This exercise calls for every line of the listing below that contains the word "COLUMN".

---+---

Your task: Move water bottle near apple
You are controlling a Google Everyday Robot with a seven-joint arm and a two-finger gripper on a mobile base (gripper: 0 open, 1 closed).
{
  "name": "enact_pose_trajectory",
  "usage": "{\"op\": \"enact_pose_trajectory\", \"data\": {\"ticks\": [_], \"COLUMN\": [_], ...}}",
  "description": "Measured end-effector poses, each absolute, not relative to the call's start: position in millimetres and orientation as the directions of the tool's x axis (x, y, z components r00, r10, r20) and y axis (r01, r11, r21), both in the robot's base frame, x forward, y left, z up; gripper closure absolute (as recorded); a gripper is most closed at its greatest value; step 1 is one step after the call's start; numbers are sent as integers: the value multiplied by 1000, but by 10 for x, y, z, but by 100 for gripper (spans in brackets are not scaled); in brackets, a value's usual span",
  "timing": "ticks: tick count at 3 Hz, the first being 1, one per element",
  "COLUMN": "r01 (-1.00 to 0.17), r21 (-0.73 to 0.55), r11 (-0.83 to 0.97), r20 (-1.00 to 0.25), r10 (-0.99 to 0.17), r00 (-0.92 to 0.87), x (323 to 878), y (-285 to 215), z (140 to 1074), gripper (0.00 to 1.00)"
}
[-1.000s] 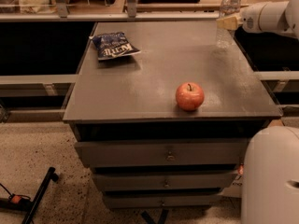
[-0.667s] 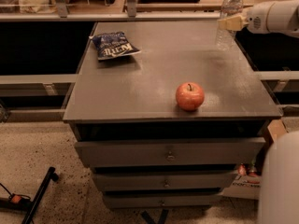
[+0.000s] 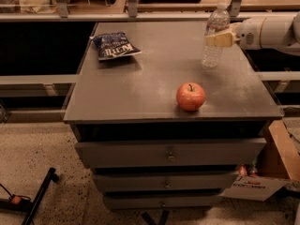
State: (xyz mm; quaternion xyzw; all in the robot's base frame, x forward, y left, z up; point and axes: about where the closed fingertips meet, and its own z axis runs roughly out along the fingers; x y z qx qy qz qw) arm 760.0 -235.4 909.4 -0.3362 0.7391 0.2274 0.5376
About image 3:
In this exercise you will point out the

---+---

## RESULT FOR THIS EXERCISE
  "usage": "{\"op\": \"enact_pose_trajectory\", \"data\": {\"ticks\": [_], \"COLUMN\": [_], ...}}",
  "COLUMN": "r01 (-1.00 to 0.17), r21 (-0.73 to 0.55), r11 (-0.83 to 0.97), r20 (-1.00 to 0.25), r10 (-0.99 to 0.17), r00 (-0.92 to 0.87), x (323 to 878), y (-285 to 215), z (140 to 1074), gripper (0.00 to 1.00)"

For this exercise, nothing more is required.